Nitrogen from fertilizers and manures washed off farmland costs Americans $157 billion a year in damages to human health and the environment.

That is the stunning conclusion an international scientific team published Feb. 17 in the journal Environmental Research Letters. According to the study, the median cost of nitrogen pollution damages inflicted by fertilizing crops, burning fossil fuels, manufacturing industrial products and all other human-induced sources is $210 billion a year. Agriculture accounts for roughly 75 percent of the problem.
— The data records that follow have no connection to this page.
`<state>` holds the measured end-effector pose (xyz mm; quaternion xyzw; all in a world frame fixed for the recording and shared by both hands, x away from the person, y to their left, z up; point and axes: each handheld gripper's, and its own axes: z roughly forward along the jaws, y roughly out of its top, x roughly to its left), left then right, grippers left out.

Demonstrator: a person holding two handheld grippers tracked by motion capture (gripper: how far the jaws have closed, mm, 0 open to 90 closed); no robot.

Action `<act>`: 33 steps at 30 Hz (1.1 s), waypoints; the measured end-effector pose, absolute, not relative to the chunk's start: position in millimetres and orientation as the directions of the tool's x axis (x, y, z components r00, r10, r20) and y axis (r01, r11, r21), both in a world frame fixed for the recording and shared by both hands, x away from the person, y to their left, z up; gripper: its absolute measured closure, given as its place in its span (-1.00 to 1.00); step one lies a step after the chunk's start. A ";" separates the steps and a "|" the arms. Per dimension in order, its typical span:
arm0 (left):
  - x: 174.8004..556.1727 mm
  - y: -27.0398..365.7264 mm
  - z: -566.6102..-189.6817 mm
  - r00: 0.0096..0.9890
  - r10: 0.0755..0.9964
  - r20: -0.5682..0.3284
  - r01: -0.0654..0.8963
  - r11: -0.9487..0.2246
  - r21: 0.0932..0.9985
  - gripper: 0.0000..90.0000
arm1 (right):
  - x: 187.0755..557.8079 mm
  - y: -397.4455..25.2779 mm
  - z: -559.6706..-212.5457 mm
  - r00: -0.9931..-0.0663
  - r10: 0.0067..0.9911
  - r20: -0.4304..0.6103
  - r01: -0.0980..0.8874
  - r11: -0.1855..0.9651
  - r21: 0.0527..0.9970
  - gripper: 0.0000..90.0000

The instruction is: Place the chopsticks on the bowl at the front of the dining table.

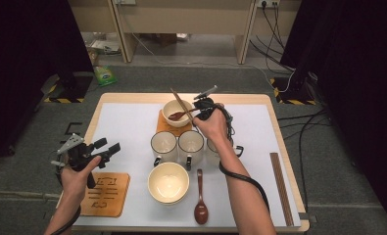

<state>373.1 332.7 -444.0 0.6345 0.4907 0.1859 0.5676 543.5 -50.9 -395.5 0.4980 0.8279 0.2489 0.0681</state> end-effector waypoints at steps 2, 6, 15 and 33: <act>373.1 332.9 -444.1 0.449 0.834 -0.322 0.411 0.127 0.903 -0.46 | 543.2 -50.7 -395.9 -0.499 0.856 0.132 0.788 0.386 0.479 0.60; 373.0 332.4 -444.0 0.450 0.833 -0.321 0.412 0.126 0.902 -0.45 | 542.7 -50.2 -396.8 -0.506 0.854 0.120 0.785 0.398 0.475 0.61; 373.1 332.4 -444.0 0.451 0.833 -0.321 0.412 0.125 0.903 -0.46 | 542.7 -50.8 -398.6 -0.516 0.851 0.093 0.778 0.421 0.466 0.71; 373.3 332.2 -444.2 0.452 0.832 -0.321 0.412 0.124 0.903 -0.46 | 546.4 -48.6 -400.2 -0.531 0.844 0.075 0.764 0.439 0.473 0.79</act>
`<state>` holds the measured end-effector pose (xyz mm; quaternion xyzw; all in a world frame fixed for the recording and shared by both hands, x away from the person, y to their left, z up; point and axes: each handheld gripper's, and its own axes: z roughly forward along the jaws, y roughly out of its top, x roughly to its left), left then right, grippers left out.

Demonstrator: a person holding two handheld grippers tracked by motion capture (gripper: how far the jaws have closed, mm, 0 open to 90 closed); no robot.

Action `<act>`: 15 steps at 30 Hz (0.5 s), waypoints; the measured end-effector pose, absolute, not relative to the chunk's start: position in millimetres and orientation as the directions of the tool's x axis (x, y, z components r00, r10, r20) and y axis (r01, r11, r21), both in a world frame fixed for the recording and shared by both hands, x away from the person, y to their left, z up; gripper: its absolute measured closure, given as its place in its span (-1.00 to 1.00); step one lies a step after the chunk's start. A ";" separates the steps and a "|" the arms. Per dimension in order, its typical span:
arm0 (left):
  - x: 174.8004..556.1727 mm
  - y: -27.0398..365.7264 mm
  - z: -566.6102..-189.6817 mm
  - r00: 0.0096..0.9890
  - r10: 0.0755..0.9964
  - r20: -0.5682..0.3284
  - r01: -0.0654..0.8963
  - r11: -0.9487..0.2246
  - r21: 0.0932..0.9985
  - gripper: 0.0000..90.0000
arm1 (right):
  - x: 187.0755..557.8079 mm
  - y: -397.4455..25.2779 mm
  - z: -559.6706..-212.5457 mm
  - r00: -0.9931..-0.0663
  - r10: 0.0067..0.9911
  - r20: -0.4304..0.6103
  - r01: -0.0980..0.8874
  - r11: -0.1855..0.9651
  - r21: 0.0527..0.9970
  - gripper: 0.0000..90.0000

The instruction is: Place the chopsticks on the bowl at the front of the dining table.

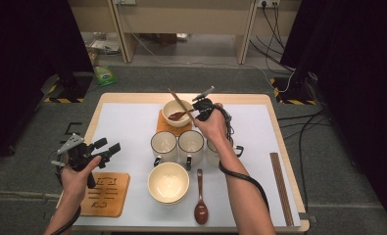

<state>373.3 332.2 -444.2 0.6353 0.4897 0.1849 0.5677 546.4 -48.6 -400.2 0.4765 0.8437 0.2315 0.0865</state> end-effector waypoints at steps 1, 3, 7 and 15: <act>373.4 332.2 -444.2 0.452 0.832 -0.321 0.412 0.124 0.903 -0.46 | 546.8 -48.5 -400.3 -0.533 0.843 0.074 0.762 0.440 0.475 0.79; 373.4 332.1 -444.1 0.453 0.832 -0.321 0.412 0.124 0.903 -0.46 | 547.2 -47.7 -400.2 -0.534 0.842 0.072 0.760 0.442 0.476 0.79; 373.4 332.1 -444.1 0.453 0.832 -0.320 0.412 0.124 0.903 -0.46 | 547.5 -45.0 -400.0 -0.540 0.839 0.073 0.757 0.445 0.479 0.79; 373.6 331.5 -444.4 0.454 0.832 -0.320 0.413 0.122 0.903 -0.46 | 547.7 -39.4 -400.4 -0.550 0.832 0.075 0.750 0.452 0.483 0.79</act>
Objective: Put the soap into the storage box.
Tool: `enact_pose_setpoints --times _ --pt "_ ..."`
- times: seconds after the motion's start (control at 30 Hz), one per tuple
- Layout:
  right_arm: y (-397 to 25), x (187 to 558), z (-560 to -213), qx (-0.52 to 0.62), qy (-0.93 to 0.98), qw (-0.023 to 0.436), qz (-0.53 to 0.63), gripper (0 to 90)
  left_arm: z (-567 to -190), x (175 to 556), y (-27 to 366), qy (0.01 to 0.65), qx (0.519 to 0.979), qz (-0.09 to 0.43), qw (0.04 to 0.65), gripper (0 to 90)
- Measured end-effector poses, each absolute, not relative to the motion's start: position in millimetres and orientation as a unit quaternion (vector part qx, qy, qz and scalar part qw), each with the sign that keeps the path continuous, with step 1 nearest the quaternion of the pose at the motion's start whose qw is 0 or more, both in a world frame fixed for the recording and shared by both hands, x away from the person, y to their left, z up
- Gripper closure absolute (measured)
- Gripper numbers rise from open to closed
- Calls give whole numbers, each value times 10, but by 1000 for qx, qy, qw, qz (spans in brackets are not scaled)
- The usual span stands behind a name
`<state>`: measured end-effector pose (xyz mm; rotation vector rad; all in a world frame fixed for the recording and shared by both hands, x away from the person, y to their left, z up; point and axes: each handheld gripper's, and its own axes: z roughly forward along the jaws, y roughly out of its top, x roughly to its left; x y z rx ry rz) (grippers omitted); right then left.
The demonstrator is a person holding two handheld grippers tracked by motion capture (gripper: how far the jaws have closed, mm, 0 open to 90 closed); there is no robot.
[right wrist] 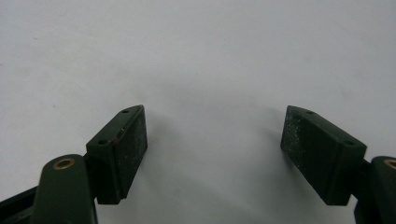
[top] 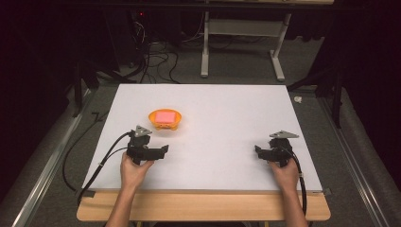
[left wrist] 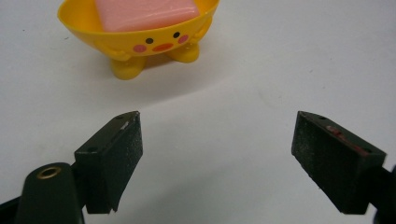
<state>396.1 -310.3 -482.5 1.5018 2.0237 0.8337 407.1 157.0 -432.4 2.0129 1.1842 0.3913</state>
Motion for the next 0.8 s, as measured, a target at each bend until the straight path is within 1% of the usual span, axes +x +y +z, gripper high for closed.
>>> enact_pose_setpoints --times 0.8 --pt "-3103 3961 -4825 549 740 241 305 233 -4622 4222 1401 455 802 156 354 174"
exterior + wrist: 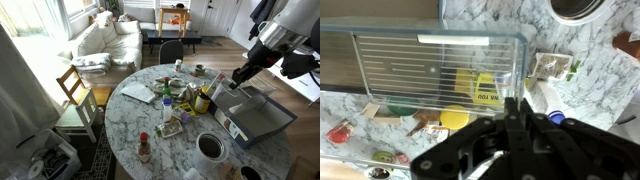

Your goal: Remove the clear box from the blue box, then move the clear cup to the left

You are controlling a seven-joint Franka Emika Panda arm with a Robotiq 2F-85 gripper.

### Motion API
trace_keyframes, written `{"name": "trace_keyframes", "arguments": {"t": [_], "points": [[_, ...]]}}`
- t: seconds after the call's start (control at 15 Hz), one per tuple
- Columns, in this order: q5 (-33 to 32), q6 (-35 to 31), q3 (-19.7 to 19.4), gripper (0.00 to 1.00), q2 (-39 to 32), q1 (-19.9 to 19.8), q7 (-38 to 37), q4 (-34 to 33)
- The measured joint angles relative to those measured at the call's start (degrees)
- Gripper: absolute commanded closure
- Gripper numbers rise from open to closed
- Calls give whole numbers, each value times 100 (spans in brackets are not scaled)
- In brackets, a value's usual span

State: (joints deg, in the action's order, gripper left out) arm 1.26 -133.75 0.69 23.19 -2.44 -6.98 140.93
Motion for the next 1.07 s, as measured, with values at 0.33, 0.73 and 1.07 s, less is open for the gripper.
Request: {"name": "trace_keyframes", "arguments": {"t": [0.33,0.73,1.07], "points": [[-93,268,476,99,-160,-1,-1074,-294],[-258,730,958,99,-449,7,-2252,-924],[-319,877,1153,99,-941,124,-2724,-1463]]}}
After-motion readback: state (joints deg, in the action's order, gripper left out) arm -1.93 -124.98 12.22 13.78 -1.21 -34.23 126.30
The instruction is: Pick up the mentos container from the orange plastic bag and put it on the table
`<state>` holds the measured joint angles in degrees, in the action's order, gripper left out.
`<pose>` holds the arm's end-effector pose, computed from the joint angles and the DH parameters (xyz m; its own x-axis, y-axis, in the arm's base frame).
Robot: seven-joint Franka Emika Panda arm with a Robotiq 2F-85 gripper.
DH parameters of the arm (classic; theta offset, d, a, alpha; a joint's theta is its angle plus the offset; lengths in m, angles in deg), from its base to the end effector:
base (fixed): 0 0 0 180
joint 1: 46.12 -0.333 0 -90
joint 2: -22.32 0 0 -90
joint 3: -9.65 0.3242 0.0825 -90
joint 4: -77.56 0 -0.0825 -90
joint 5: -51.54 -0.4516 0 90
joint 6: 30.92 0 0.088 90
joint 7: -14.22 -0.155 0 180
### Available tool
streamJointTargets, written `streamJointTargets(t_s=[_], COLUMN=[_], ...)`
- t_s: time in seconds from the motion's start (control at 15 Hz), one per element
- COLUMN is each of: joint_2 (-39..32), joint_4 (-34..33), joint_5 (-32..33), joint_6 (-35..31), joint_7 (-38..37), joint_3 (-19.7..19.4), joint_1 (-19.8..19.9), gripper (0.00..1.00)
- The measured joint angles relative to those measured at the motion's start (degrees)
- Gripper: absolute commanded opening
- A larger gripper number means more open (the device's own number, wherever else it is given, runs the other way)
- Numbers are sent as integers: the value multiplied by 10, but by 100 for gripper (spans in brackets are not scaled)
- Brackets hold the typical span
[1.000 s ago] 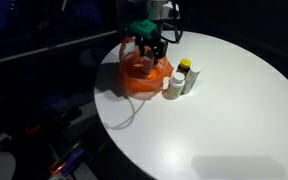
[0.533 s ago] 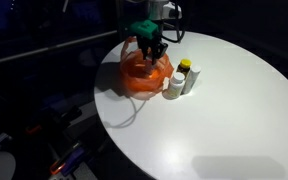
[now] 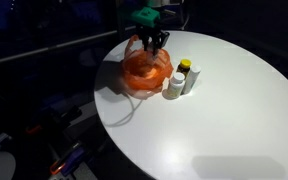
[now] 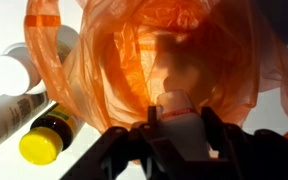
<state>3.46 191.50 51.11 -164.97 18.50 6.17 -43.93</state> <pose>0.6585 -0.0652 0.2142 0.9994 -0.0258 0.0213 -0.0261 -0.9995 0.0157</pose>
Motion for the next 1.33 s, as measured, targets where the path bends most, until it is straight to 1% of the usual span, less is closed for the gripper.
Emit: streamJointTargets(t_s=[0.27, 0.6, 1.33], joint_2=[39, 71, 82], joint_4=[0, -2, -16], joint_5=[0, -2, -2], joint_6=[22, 44, 69], joint_7=[3, 3, 2], joint_3=[0, -8, -54], joint_1=[7, 32, 79], gripper=[23, 23, 23])
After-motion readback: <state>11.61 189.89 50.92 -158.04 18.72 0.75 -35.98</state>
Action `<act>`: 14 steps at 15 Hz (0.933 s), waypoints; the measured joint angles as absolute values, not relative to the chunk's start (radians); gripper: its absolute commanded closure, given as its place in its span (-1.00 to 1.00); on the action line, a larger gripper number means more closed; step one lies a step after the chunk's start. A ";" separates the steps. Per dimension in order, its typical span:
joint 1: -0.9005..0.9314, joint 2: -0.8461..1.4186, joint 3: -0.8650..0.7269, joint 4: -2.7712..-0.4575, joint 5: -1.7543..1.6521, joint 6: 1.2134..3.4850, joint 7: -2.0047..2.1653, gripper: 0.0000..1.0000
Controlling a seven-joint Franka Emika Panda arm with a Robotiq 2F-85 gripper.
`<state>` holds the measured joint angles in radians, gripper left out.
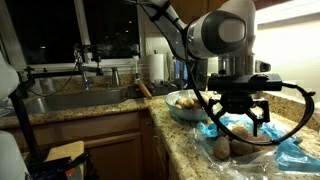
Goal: Move potatoes from the plastic bag to the clear bowl
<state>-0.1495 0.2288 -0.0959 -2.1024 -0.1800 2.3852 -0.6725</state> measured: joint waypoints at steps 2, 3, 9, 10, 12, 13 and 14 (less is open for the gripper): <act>-0.149 0.234 -0.097 -2.102 -0.180 2.385 -0.673 -1.00; -0.149 0.238 -0.096 -2.102 -0.180 2.386 -0.673 -1.00; -0.146 0.269 -0.072 -2.102 -0.180 2.388 -0.680 -1.00; -0.146 0.274 -0.068 -2.102 -0.180 2.388 -0.683 -1.00; -0.146 0.283 -0.062 -2.102 -0.180 2.388 -0.687 -1.00; -0.146 0.287 -0.060 -2.102 -0.180 2.388 -0.687 -1.00; -0.146 0.291 -0.059 -2.102 -0.180 2.388 -0.688 -1.00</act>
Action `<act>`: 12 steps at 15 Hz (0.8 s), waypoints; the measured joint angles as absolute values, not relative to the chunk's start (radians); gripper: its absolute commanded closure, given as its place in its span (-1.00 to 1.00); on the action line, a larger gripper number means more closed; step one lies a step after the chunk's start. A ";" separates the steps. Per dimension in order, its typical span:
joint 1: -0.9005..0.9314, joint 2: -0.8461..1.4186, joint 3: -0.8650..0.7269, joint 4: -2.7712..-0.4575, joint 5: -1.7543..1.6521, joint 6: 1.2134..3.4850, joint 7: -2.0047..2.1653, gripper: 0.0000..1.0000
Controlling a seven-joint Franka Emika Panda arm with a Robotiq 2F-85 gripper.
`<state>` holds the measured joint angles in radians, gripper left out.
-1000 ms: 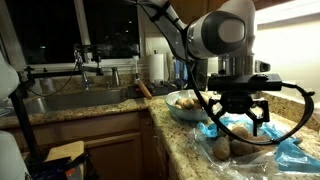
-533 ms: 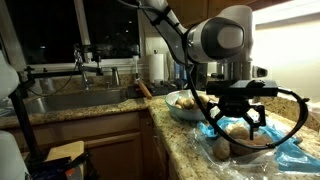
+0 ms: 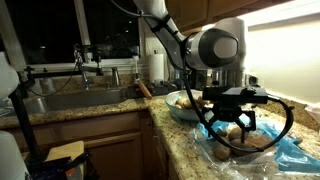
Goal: Move potatoes from the plastic bag to the clear bowl
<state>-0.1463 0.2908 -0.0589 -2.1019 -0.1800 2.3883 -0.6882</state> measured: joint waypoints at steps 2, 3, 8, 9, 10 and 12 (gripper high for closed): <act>-0.147 0.299 -0.059 -2.102 -0.180 2.388 -0.691 -1.00; -0.147 0.303 -0.059 -2.101 -0.180 2.388 -0.693 -1.00; -0.147 0.315 -0.057 -2.097 -0.180 2.388 -0.715 -1.00; -0.147 0.320 -0.056 -2.094 -0.180 2.388 -0.722 -1.00; -0.147 0.326 -0.056 -2.090 -0.180 2.388 -0.727 -1.00; -0.147 0.334 -0.056 -2.086 -0.180 2.388 -0.733 -1.00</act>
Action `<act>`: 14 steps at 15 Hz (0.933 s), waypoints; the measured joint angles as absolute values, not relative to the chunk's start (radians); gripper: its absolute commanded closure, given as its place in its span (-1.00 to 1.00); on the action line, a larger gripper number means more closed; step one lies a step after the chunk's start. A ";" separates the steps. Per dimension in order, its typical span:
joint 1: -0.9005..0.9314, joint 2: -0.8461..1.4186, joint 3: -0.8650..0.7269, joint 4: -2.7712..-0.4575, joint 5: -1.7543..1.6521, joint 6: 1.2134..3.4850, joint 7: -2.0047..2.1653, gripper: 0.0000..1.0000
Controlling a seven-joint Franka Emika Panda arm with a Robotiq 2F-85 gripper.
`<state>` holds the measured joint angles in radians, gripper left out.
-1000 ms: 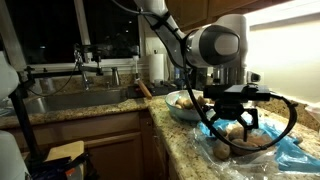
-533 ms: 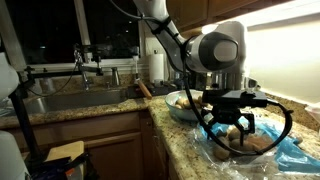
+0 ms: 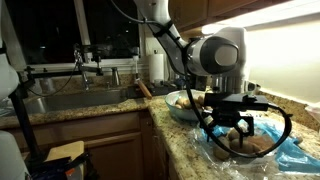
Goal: Move potatoes from the plastic bag to the clear bowl
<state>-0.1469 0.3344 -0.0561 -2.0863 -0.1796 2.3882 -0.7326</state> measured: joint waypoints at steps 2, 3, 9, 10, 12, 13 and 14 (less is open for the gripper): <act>-0.147 0.345 -0.056 -2.080 -0.180 2.388 -0.738 -1.00; -0.148 0.351 -0.056 -2.076 -0.180 2.388 -0.740 -1.00; -0.149 0.374 -0.056 -2.061 -0.179 2.388 -0.755 -1.00; -0.149 0.376 -0.056 -2.060 -0.178 2.388 -0.762 -1.00; -0.149 0.379 -0.055 -2.056 -0.176 2.390 -0.774 -1.00; -0.150 0.379 -0.053 -2.055 -0.171 2.396 -0.782 -1.00; -0.151 0.379 -0.051 -2.055 -0.168 2.408 -0.790 -1.00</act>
Within the agricultural sector, corn production uses the lion’s share of nitrogen fertilizer and manures and generates a lot of the nitrogen pollution. The authors calculate that the cost in human and environmental health problems caused by nitrogen pollution from agriculture is more than twice the $76.7 billion total value of corn produced for grain in the U.S. in 2011, when prices of corn and other agricultural commodities were high.

The researchers calculated that each kilogram of nitrogen used in the U.S. costs an average of $23.10 for increased incidence of respiratory disease and $16.10 for aggravating conditions that cause toxic algal blooms in waterways.

Last year, algal blooms left Toledo residents without drinking water for days. Earlier this year, the Des Moines Water Works utility sued three drainage districts in Iowa because nitrate pollution from farm fields forced it to spend nearly $1 million total to treat water in 2013, the most the utility had ever spent to handle unexpected nitrogen pollution.

Careful use of fertilizer and manures and conservation practices that prevent or treat polluted runoff from farm fields are proven techniques to protect waterways. The farm lobby has claimed for decades that Americans need to wait for farmers to volunteer to take action.

But farm-generated pollution is growing worse. The disastrous incidents that cost the citizens of Toledo and Des Moines time and money are not isolated cases. Drinking water supplies across the nation are threatened by agriculture pollution. Toxic algal blooms are becoming epidemic.